Modi’s team selection puts delivery first
Indian Prime Minister Narendra Modi’s Council of Ministers signals both continuity and change.
The most important changes in the so-called Modi 2.0 Cabinet were the induction of BJP President Amit Shah as Home Minister and the appointment of former Foreign Secretary S. Jaishankar as External Affairs Minister.
But from the perspective of foreign investors, the appointments of Nirmala Sitharaman as Finance Minister, Piyush Goyal as Commerce Minister (in addition to his old charge of the Railways Ministry) and Nitin Gadkari as Minister for Small and Medium Enterprises (in addition to the Ministry of Roads & Highways) are probably of greater interest.
With former Finance Minister Arun Jaitley, a confidant of the Prime Minister, opting out of the government on health grounds, it was widely speculated that Goyal, who had presented the Interim Budget in February, would step into his shoes. But the Prime Minister, in keeping with his penchant for springing surprises, instead allocated the finance portfolio to Sitharaman, who was Defence Minister in the previous Modi government.

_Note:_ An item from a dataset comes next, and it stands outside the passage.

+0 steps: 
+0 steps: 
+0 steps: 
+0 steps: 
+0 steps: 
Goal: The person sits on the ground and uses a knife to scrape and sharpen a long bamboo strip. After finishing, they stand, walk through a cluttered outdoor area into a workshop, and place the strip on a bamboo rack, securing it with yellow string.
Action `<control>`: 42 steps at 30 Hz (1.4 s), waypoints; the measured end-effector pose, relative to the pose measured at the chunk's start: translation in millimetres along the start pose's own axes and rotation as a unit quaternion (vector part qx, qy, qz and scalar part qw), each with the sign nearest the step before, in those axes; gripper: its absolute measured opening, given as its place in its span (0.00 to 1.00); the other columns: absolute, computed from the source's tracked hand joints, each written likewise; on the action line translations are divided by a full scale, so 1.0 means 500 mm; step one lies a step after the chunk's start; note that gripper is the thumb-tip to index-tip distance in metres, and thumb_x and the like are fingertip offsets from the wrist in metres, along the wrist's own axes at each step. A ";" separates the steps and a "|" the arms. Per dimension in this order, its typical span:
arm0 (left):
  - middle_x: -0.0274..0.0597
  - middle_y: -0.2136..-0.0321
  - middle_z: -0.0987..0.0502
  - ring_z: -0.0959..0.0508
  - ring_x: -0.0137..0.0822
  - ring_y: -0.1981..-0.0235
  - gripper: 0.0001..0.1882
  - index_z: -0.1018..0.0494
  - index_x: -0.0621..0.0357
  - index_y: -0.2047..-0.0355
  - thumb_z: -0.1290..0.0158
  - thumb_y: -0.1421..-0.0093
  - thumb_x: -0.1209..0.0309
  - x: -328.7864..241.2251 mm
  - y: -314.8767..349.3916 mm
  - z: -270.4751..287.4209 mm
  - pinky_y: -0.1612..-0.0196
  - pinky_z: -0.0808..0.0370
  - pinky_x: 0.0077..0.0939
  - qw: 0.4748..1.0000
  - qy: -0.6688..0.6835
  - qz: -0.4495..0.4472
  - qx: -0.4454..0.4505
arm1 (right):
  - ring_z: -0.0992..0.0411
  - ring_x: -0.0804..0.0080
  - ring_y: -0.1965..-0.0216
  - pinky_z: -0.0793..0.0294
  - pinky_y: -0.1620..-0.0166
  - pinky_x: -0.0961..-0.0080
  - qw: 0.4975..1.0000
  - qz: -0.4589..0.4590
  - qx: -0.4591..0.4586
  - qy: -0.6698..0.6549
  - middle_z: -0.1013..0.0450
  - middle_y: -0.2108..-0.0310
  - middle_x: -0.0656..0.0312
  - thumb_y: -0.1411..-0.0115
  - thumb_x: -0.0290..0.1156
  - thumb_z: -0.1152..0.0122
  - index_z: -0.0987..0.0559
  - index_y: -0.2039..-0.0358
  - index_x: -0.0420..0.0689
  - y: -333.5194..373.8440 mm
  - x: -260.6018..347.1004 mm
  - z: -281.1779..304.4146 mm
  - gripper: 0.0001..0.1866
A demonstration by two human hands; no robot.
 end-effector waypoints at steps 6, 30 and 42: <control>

Sitharaman, who has had a meteoric rise in the party and the government on the back of a solid performance, had held the commerce & industry portfolio before she became Defence Minister. So, she is well aware of the issues plaguing the Indian economy. Then, having worked closely with Jaitley in the past, Sitharaman also helps maintain some degree of continuity and familiarity in this key ministry at a time when the Indian economy is facing a possible slowdown both in investment and consumption growth.
The Union Budget she presented on July 5 has eased tax compliance norms, pushed for greater use of digital payments, assured start-ups that there would be no harassment on the issue of the Angel Tax, provided massive tax concessions for the manufacture and adoption of electric vehicles, announced tax and other incentives for foreign companies to invest in India and, by and large, addressed many of the issues raised by foreign investors.
In the previous Modi government, Gadkari had earned the reputation of someone who could get the job done and his tenure as Roads and Transport Minister won him wholesome praise even from Opposition parties – though sometimes more in political mischief than anything else.
But Gadkari’s appointment as Minister for Small and Medium Enterprises showcases the importance the Prime Minister attaches to these sectors that form the backbone of any economy. The world over, it is small and medium industries (SMEs) that generate the bulk of the jobs and create linkages with large industries and global supply chains that consume their products.
It also shows that Modi is determined to overcome the gap between jobs and skills that is afflicting the Indian economy (like many other economies) and will pull out all stops to encourage and modernise the SME sector in the country.
Goyal, who is credited with turning India’s moribund power sector around, and Jaishankar, who is a former Ambassador to the US and China, will be expected to steer India’s trade negotiations with the US at a time when US President Donald Trump is decoupling Washington’s strategic and trade ties with its allies, including India.
The US expects India to provide market access to all these products on easy terms in return for the restoration of GSP benefits, a clearly untenable argument.
Modi has a reputation of following a horses for courses policy and for picking the right horses for the appropriate courses. These above appointments, as well as others such as giving Petroleum Minister Dharmendra Pradhan additional charge of the Steel Ministry, point to careful thought and consideration, especially on ministries dealing with the economy.
Almost all of them have drawn up ambitious targets that will be unveiled over the coming days and weeks.
Team Modi 2.0 has been selected to ensure delivery on those targets.